Go through the data that follows and restate each line exactly as it reads.

++++++

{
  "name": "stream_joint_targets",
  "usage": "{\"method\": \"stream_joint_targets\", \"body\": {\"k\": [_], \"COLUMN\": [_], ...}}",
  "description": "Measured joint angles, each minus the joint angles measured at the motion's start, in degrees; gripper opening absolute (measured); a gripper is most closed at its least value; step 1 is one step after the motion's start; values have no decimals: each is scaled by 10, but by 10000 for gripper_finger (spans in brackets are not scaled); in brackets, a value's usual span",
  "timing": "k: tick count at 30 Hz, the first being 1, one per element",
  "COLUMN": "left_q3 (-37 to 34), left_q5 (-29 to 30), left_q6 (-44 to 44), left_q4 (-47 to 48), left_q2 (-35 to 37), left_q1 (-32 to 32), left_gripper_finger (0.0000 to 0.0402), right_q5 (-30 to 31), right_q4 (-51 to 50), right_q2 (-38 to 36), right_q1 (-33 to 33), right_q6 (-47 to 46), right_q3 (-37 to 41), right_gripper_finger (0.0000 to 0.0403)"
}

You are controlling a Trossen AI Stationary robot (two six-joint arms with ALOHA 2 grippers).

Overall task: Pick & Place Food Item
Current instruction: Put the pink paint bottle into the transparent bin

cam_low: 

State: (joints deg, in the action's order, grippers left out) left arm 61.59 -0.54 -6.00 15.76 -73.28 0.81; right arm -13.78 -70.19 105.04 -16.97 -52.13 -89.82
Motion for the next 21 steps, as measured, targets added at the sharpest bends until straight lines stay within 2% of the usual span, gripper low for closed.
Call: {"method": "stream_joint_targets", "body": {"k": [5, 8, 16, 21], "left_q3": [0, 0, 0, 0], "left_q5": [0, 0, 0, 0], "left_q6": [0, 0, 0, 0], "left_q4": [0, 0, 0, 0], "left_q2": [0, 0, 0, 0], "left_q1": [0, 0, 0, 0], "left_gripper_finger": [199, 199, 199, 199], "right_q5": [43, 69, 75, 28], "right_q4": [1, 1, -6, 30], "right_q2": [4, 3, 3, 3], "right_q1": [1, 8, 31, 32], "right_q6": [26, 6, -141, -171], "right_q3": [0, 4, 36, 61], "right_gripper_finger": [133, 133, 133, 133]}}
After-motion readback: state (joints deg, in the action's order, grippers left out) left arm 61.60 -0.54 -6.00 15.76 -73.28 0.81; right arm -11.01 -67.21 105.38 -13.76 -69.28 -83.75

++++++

• TASK SOLUTION
{
  "name": "stream_joint_targets",
  "usage": "{\"method\": \"stream_joint_targets\", \"body\": {\"k\": [_], \"COLUMN\": [_], ...}}",
  "description": "Measured joint angles, each minus the joint angles measured at the motion's start, in degrees; gripper opening absolute (measured); a gripper is most closed at its least value; step 1 is one step after the motion's start; values have no decimals: each is scaled by 10, but by 10000 for gripper_finger (spans in brackets are not scaled); in brackets, a value's usual span",
  "timing": "k: tick count at 30 Hz, the first being 1, one per element",
  "COLUMN": "left_q3 (-37 to 34), left_q5 (-29 to 30), left_q6 (-44 to 44), left_q4 (-47 to 48), left_q2 (-35 to 37), left_q1 (-32 to 32), left_gripper_finger (0.0000 to 0.0402), right_q5 (-30 to 31), right_q4 (-51 to 50), right_q2 (-38 to 36), right_q1 (-33 to 33), right_q6 (-47 to 46), right_q3 (-37 to 41), right_gripper_finger (0.0000 to 0.0403)"
}

You are controlling a Trossen AI Stationary robot (two six-joint arms with ALOHA 2 grippers).

Overall task: Pick & Place Food Item
Current instruction: Put the pink paint bottle into the transparent bin

cam_low: 

State: (joints deg, in the action's order, grippers left out) left arm 61.59 -0.54 -6.00 15.76 -73.28 0.81; right arm -13.78 -70.19 105.04 -16.97 -52.13 -89.82
Motion for the next 21 steps, as measured, targets added at the sharpest bends until straight lines stay within 2% of the usual span, gripper low for closed.
Call: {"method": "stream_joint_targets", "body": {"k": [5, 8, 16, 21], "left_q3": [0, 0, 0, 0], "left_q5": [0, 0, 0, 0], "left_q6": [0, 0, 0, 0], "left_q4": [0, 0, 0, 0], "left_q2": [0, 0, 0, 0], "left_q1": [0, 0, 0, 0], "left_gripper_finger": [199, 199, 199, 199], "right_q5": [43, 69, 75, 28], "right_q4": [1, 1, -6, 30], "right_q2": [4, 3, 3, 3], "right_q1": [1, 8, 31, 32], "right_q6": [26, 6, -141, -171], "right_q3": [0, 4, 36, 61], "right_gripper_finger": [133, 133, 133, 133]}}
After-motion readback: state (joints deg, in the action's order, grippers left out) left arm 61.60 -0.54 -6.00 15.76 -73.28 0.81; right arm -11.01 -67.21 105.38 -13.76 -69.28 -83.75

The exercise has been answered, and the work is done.